Beachtliche Mängelliste
Der neue Hamburger Generalmusikdirektor Kent Nagano gab mit "Les Troyens" von Hector Berlioz seinen Einstand. Doch alles Bizarre und Originelle der Partitur wurde von ihm auf ein dekoratives Einheitsniveau verflacht, findet Uwe Friedrich.
Wie angeklebt stehen die Solisten an der Rampe und absolvieren ihre Partien. Wer seine Arie alleine singt, darf sich auch gerne mittig am Souffleurkasten postieren, damit er den Dirigenten immer bequem im Blick hat. In den Ensembles stehen sie alle vor dem blockartig arrangierten Chor brav aufgereiht vorne und singen streng frontal in den Zuschauerraum. Mehrmals prasselt hektoliterweise Theaterblut aus dem Bühnenhimmel auf eine riesige, sich drehende Holzklappe, zum großen Liebesduett im vierten Akt regnen dann blutrote Blütenblätter aus dem Theaterhimmel.
Es ist zu hoffen, dass der Regisseur Michael Thalheimer das ironisch meint, aber man kann sich überhaupt nicht sicher sein, ob Thalheimer noch irgendetwas meint mit seinen Inszenierungen. Er ist inzwischen so etwas wie das "One-Trick-Pony" im derzeitigen Regiezirkus. Für jedes Stück lässt er sich vom Bühnenbildner Olaf Altmann eine Holzkiste bauen, in der die Darsteller an die Rampe marschieren, ihren Part frontal in den Zuschauerraum absolvieren und wieder gehen.
Was im Schauspiel für hohes Tempo, eine Brutalisierung und eine wohltuende Abkehr von der Konvention des psychologisierend-realistischen Spiel sorgte, führt in der Oper jedoch schnurstracks in die Sackgasse: Sänger, die ungerührt am Souffleurkasten stehen, frontal den Dirigenten ansingen und auf unterstützende Gesten verzichten, taugen nicht einmal mehr zur Parodie auf die überkommene Kunstform Oper.

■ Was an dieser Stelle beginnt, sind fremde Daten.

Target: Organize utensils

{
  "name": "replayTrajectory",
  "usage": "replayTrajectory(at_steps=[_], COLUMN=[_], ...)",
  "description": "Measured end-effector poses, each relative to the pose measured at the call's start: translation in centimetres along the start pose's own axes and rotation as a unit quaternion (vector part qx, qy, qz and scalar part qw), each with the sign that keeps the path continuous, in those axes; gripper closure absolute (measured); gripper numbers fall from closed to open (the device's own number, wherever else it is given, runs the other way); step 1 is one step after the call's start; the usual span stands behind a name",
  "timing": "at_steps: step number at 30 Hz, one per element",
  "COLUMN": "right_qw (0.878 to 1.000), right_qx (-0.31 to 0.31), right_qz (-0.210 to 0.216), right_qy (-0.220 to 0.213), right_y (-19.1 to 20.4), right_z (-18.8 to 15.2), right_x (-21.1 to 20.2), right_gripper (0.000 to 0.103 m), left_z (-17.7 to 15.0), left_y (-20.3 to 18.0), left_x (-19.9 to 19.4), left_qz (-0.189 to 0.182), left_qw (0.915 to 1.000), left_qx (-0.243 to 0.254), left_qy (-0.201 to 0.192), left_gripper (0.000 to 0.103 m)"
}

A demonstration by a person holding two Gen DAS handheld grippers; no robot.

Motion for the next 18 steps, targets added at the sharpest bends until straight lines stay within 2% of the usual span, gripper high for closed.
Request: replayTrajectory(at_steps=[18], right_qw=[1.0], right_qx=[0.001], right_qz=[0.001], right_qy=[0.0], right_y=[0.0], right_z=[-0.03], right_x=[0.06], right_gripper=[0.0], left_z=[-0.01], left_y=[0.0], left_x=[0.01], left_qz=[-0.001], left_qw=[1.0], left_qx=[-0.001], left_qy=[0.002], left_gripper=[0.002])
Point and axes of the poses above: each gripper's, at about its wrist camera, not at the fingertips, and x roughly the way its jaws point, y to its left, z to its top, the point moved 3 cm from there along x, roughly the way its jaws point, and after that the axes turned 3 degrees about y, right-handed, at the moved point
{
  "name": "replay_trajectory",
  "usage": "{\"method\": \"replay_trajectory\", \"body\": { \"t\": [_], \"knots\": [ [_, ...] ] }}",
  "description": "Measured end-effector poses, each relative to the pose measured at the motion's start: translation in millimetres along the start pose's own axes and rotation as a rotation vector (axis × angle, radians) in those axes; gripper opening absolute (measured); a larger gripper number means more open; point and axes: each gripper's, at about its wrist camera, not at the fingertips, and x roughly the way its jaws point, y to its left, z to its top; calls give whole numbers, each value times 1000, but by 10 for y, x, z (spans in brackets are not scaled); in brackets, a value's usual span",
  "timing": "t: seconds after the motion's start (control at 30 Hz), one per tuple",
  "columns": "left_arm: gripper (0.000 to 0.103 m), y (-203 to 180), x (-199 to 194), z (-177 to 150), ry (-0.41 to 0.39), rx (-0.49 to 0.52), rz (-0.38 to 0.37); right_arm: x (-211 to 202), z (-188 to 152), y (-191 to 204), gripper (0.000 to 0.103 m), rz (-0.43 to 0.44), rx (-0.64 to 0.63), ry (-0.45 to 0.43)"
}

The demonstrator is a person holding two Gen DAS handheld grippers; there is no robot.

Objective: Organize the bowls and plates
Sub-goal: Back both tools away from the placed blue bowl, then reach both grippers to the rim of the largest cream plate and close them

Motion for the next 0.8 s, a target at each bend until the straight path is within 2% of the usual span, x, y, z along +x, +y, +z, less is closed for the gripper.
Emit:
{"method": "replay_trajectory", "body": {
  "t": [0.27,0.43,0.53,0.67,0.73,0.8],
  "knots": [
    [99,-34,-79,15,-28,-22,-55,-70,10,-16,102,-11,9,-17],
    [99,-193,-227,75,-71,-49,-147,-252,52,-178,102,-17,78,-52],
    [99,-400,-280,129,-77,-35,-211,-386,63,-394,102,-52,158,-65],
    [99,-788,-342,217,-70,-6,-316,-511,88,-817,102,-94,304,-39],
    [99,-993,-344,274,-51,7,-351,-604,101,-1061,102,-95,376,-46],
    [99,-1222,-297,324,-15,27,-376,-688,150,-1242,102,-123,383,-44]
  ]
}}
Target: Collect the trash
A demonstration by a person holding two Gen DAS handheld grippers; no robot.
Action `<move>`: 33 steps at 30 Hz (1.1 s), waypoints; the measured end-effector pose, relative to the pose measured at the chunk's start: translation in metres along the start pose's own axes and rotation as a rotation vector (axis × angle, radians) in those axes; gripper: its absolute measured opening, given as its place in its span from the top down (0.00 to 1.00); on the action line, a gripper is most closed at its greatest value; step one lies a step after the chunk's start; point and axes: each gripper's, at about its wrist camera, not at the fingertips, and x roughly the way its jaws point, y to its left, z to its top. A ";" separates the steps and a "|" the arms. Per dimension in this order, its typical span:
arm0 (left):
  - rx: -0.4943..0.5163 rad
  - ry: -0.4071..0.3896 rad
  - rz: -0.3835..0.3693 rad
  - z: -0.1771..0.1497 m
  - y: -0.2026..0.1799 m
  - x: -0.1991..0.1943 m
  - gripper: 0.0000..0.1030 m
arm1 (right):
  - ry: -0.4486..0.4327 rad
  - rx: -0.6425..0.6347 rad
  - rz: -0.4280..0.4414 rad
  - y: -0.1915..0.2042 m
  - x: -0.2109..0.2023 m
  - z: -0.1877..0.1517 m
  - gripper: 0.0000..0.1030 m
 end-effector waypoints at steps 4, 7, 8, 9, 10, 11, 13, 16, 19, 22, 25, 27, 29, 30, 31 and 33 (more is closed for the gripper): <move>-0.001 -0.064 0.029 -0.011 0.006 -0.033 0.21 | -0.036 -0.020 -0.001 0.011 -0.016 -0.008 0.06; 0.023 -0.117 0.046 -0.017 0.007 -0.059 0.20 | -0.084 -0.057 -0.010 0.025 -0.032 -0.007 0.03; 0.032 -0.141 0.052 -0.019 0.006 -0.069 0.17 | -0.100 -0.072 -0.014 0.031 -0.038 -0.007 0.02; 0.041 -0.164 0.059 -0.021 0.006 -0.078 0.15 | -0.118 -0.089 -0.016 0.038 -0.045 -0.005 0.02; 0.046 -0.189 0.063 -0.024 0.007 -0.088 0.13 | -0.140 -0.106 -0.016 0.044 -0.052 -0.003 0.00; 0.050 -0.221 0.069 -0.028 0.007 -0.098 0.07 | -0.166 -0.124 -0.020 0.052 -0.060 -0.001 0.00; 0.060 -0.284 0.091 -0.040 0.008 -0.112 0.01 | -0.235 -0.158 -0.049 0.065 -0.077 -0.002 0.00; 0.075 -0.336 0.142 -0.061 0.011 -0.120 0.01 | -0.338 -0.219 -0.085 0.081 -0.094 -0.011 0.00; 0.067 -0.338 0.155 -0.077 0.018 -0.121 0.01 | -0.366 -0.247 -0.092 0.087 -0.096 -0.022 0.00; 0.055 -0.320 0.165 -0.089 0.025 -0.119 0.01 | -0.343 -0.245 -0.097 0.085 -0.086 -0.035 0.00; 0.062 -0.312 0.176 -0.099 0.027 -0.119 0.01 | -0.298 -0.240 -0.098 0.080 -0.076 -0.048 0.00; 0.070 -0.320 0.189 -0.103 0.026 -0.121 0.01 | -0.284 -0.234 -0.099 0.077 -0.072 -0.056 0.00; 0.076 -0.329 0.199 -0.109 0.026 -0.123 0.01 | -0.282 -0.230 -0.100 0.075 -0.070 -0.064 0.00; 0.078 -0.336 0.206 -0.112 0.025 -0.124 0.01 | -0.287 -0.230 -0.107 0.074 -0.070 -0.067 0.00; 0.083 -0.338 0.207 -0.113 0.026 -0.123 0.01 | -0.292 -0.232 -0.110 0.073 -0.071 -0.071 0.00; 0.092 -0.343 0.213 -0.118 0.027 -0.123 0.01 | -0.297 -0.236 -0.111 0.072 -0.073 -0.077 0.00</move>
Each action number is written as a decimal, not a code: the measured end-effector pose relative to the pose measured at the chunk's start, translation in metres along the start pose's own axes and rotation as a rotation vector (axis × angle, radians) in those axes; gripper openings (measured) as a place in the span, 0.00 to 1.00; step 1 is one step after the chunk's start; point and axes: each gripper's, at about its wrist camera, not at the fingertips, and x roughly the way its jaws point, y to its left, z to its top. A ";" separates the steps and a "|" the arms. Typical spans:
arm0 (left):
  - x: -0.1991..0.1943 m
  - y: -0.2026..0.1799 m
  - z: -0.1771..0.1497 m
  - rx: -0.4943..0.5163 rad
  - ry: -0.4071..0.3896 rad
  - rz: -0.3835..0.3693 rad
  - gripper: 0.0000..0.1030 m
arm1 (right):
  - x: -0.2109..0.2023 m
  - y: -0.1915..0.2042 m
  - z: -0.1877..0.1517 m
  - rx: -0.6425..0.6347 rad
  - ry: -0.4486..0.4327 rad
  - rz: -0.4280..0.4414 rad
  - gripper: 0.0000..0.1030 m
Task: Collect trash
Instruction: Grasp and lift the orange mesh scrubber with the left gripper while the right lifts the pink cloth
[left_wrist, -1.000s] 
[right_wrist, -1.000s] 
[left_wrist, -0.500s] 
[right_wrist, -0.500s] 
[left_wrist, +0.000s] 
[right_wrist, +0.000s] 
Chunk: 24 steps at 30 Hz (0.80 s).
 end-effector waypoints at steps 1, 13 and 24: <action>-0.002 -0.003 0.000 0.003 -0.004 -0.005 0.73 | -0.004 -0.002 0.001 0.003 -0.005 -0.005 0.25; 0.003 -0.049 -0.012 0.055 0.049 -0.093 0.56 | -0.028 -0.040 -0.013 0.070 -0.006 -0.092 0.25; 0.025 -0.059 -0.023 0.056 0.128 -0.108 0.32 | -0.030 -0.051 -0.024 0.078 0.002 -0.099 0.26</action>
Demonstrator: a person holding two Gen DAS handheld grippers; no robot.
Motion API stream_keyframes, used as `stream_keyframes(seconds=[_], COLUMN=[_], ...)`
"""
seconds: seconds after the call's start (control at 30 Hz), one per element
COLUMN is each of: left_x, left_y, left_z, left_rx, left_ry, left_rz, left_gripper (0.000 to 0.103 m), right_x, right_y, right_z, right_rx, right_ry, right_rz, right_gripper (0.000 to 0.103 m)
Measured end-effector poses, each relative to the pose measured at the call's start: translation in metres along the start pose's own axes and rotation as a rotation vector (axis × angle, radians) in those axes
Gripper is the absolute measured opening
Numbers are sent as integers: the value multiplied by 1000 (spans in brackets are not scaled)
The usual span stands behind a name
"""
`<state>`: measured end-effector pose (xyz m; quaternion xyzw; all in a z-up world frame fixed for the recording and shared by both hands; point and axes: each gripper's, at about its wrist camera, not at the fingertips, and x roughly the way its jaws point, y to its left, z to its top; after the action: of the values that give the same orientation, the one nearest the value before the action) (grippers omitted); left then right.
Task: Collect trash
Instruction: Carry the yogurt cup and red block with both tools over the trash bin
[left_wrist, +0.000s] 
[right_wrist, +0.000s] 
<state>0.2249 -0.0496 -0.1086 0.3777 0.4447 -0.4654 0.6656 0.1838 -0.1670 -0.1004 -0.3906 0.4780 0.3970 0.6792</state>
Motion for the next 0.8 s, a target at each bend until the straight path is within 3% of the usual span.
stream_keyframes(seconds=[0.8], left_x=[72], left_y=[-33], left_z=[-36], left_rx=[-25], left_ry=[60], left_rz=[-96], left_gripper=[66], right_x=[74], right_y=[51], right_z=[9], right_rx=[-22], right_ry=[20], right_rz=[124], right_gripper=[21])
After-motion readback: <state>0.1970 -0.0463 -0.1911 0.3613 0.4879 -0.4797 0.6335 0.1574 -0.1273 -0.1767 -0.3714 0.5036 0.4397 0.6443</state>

Das ist bloß ungemein langweilig. Genauso gut könnte man die Aeneis zu Hause aus Gustav Schwabs "Schönsten Sagen des klassischen Altertums" mit Playmobilfiguren nachstellen, der Erkenntnisgewinn wäre wahrscheinlich größer.
Die Frauen schrill, die Männer dumpf
Wenn Kent Nagano nun nach Stationen in Lyon, Berlin und München sein Amt als Generalmusikdirektor der Hamburgischen Staatsoper mit den "Trojanern" von Hector Berlioz antritt, soll das natürlich eine klare Botschaft aussenden: Seht her, auch nach den künstlerisch durchwachsenen Jahren unter der unbeliebten Dirigentin Simone Young ist das Haus ungeheuer leistungsfähig, wir kriegen nämlich eins der monströsesten Werke der Operngeschichte problemlos gestemmt.
Aber was als Leistungsnachweis gemeint war, wird zur Inventur mit beachtlicher Mängelliste.
Denn obwohl eine gute Stunde eigentlich unverzichtbarer Musik dem Kürzungsfuror des Leitungsteams zum Opfer fiel, singt der Chor ungenau, die Frauen klingen schrill, die Männer dumpf. Das Orchester spielt zwar präzise, aber Nagano gönnt der Musik kaum rhythmische Kontur und klangliche Fantasie. Alles Bizarre und Originelle der Partitur wird auf ein dekoratives Einheitsniveau verflacht.
Torsten Kerl hat als Enée massive Probleme und lässt das hohe C gleich ganz weg, Catherine Naglestad ist eine verblüffend undramatische Cassandre, einzig Elena Zhidkova bringt als Dido im zweiten Teil endlich Leben in die Geschichte und zeigt neben dem grandiosen Julian Pregardien in einer kleinen Rolle, wie überwältigend diese Musik sein kann, wenn man sich mit Haut und Haaren auf Berlioz einlässt.
Der neue Hamburger Generalmusikdirektor Kent Nagano hat gerade in einem vielbeachteten Buch erläutert, wie man Oper und klassische Musik für ein breiteres Publikum interessant und aufregend machen könnte. Damit hatte diese Eröffnungspremiere rein gar nichts zu tun. Vielleicht sollten er und der neue Hamburger Intendant Georges Delnon das Buch nochmal gründlich lesen.